"G-Man" by Stephen Hunter, a Pulitzer Prize-winning former film critic...

"G-Man" by Stephen Hunter, a Pulitzer Prize-winning former film critic for The Washington Post. Credit: Blue Rider Press

G-MAN, by Stephen Hunter. Blue Rider Press, 447 pp., $27.

Do you like guns? I’m not talking about the Second Amendment or gun control. I’m talking about guns as objects or artifacts. Do you think there’s something elegant about their lethal machinery? Are you fascinated by their knurled and deadly designs?

If so, you’ll want to add Stephen Hunter’s new novel, “G-Man,” to your summer-reading arsenal faster than a speeding — well, you know. The latest installment in the author’s popular Bob Lee Swagger series (basis for the movie and the TV show “Shooter”), this book is an ode to firearms and the fine art of gunsmithing that should’ve been printed in black powder and Hoppe’s No. 9 instead of ink.

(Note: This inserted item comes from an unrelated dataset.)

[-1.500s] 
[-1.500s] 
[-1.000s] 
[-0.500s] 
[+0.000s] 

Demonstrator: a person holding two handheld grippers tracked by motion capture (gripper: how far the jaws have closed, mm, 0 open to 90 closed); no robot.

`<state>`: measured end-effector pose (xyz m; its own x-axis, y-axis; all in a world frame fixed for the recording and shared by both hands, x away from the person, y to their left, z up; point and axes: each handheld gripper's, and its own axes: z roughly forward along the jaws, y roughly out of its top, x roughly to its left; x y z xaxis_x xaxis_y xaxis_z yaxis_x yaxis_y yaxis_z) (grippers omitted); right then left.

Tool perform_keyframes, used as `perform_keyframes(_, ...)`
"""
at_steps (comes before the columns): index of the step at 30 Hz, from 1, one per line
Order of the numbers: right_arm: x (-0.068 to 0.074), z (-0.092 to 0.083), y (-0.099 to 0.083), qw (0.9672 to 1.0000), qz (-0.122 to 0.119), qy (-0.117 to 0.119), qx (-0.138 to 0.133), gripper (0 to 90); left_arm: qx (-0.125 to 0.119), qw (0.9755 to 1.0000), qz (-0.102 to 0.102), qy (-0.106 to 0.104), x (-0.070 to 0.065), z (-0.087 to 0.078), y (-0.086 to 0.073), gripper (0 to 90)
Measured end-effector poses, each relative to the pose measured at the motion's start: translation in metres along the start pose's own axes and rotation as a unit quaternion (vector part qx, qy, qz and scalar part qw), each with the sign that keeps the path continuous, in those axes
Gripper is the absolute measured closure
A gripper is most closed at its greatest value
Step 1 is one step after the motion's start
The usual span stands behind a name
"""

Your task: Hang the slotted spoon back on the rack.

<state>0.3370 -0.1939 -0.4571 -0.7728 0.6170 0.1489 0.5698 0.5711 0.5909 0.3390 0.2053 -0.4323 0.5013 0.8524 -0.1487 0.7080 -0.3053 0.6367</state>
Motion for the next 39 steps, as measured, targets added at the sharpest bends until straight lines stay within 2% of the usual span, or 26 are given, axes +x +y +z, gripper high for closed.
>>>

It’s also a great story. Vietnam vet and former Marine sniper Bob Lee Swagger is among the deadliest in a long line of Arkansas gun fighters and war heroes. Now 71 and living handsomely off the proceeds from the sale of his family’s land, Swagger has one remaining mission, he tells his wife, to “wear out the rockers on this damned chair.”

But that all changes when an email from his family lawyer arrives. While excavating the foundation of Swagger’s old farmhouse, developers unearthed a mysterious tin strongbox containing an old government-issue Colt .45, a 1934-series $1,000 bill, an odd machined-metal cylinder, a map and an old Justice Department badge.

“Any FBI agents in the family tree?” Swagger’s lawyer asks Bob. “I think I would know, but I’m getting nothing.” And so we head back in time to find out.

The “year of all the gunfights,” as Swagger’s lawyer puts it, 1934 was a peculiar moment in U.S. history. Depression-era gangsters such as Bonnie and Clyde and John Dillinger were at least as popular as ballplayers Lou Gehrig and Babe Ruth. Except, that is, with the men who hunted them — among them Bob’s grandfather Charles Swagger.

A World War I hero turned lawman, Charles was a cool-handed killing machine whose death-dealing talents and steadfast modesty earned him a spot with the feds chasing the great American bank robbers. But if granddad was such a hero, why is he, as one of Swagger’s pals puts it, “the man who never was” in official records?

“G-Man” alternates between the past and the present to unravel that knot. Along the way, we get vivid renderings of Dillinger’s notorious band of outlaws, including John himself and especially Lester Gillis, aka Baby Face Nelson, who emerges as the novel’s central and most empathetic antagonist. “They were young, beautiful, deadly gangsters after all,” Hunter writes. “The world knew, loved, feared, and, best of all, respected them.”

Hunter, a Pulitzer Prize-winning former film critic for The Washington Post, gives us wonderful bits of the period’s underworld slang. For instance, a man who’s good with explosives, which is a must for one of Lester’s train jobs, is “a good guy with the soup.” A man with a machine gun can “hose down” a victim with a “squirt” of bullets. A pot divided up among five gangsters has been “stepped on” five times. And so on.

But this writer’s detailed descriptions of guns and their constituent parts, as well as his often sensual depictions of shooting, might be this novel’s most defining attribute. Lester, for example, loves nothing more than the “hydraulic surge of the gun’s recoil,” its “spew of spent shells, spurting gases.” For him, the “sweet smell of gun smoke” is “like an aphrodisiac.”

Hunter says that part of what compelled him to write this novel was the chance to take a shot at Michael Mann’s 2009 Dillinger film, “Public Enemies,” which he describes as a “movie desecration of 1934.” With “G-Man,” a ballistic celebration of that year, this author has hit a bull’s-eye.